Dr Fredrick Mashili, a physiology lecturer from Muhimbili University of Health and Allied Scenices (Muhas) who has been leading a physical fitness campaign against NCDs on social media, says the Covid-19 vigilance and interventions around the country seem “to have put on hold all issues related to health education on NCDs.” “Which is bad because NCDs require regular communication,’’ he suggests.

But for an oncologist Heri Tungaraza who runs a wellness organization based in Tanzania, AfyaPal, the battle against Covid-19 means many things to cancer patients who now will be facing an additional challenge.
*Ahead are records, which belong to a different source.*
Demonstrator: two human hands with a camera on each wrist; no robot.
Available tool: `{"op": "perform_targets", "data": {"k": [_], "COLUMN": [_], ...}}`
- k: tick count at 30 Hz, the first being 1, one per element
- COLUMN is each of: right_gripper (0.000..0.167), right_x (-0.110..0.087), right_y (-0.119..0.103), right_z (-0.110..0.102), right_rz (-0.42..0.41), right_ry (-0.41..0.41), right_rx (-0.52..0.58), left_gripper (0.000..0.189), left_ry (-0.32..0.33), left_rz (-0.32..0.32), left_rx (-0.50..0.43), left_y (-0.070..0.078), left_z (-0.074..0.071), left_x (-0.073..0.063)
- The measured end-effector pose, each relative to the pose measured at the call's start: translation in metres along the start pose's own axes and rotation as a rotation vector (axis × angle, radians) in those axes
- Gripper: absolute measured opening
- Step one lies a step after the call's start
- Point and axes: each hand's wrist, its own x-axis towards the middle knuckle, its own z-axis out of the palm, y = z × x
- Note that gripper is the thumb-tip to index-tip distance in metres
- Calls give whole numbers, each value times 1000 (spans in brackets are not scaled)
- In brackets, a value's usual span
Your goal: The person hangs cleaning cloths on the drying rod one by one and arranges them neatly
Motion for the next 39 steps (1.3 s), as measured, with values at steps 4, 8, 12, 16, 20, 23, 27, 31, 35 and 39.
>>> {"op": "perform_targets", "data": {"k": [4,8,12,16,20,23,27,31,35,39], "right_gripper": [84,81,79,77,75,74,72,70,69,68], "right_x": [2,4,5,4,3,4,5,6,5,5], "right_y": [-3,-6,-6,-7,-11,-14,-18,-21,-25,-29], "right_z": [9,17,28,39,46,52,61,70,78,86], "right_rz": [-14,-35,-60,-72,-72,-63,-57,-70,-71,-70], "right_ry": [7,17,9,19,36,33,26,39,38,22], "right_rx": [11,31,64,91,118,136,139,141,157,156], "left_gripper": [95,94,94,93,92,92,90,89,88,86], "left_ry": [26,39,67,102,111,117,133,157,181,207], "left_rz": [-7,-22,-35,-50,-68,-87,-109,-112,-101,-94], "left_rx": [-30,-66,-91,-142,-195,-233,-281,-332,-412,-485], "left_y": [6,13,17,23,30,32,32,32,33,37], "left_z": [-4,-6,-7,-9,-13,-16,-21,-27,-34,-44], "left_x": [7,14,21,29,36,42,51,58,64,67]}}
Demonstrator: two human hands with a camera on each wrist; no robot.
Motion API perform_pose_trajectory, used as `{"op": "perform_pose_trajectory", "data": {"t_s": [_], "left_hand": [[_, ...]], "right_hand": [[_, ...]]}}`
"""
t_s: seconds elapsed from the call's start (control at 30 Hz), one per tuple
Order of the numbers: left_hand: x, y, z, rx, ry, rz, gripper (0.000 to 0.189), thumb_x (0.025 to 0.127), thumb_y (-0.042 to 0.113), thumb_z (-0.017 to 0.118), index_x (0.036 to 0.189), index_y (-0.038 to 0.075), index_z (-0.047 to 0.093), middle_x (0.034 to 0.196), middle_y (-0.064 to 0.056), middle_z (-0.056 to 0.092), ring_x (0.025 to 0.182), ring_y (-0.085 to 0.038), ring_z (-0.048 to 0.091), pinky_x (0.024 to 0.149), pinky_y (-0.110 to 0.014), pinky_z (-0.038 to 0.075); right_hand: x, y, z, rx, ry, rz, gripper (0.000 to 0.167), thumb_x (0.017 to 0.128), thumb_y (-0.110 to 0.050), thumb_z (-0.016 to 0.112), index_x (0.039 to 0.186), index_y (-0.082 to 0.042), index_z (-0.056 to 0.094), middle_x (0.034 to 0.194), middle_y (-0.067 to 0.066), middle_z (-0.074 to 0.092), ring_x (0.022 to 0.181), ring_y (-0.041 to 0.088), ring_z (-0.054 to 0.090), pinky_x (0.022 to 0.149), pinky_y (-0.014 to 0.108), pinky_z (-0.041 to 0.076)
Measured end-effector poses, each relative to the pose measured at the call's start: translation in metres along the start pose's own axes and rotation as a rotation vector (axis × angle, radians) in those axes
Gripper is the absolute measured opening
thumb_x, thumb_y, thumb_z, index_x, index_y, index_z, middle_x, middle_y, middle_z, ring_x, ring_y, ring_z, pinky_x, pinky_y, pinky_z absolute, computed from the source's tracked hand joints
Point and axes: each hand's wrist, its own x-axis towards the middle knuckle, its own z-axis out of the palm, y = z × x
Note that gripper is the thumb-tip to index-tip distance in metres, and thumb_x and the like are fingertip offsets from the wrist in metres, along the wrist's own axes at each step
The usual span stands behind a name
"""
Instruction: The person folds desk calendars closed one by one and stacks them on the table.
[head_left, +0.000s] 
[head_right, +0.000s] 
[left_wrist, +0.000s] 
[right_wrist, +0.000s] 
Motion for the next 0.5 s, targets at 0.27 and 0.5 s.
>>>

Dr Tungaraza says that cancer patients and caregivers in Tanzania and world over should be particularly concerned because the novel coronavirus attacks a person’s body defence system –the immune system or rather the body’s ability to fight disease.

“As experts in the field and members of the society, we are duty-bound to show that we care by adopting behaviours that will prevent the virus from spreading further,’’ he says, urging, “This requires doing just the basic things: social distancing, hand-washing, wearing of masks for those who are infected and coughing, being honest enough to show up for testing and going into isolation once we discover that we have been exposed to the virus in any way.”

From the economic point of view, he says, cancer is a very expensive disease to treat. Adding a novel coronavirus infection to it, is likely to add up on the burden of cost for the patients or the-already-stretched health financing mechanisms of the country.

“In such circumstances, it’s important that we, as experts, are fully aware of how the viral pandemic will alter the way we treat cancer patients and of course, other subgroups of patients who have been identified as risk groups, for instance those battling diabetes and heart disease,’’ he suggests.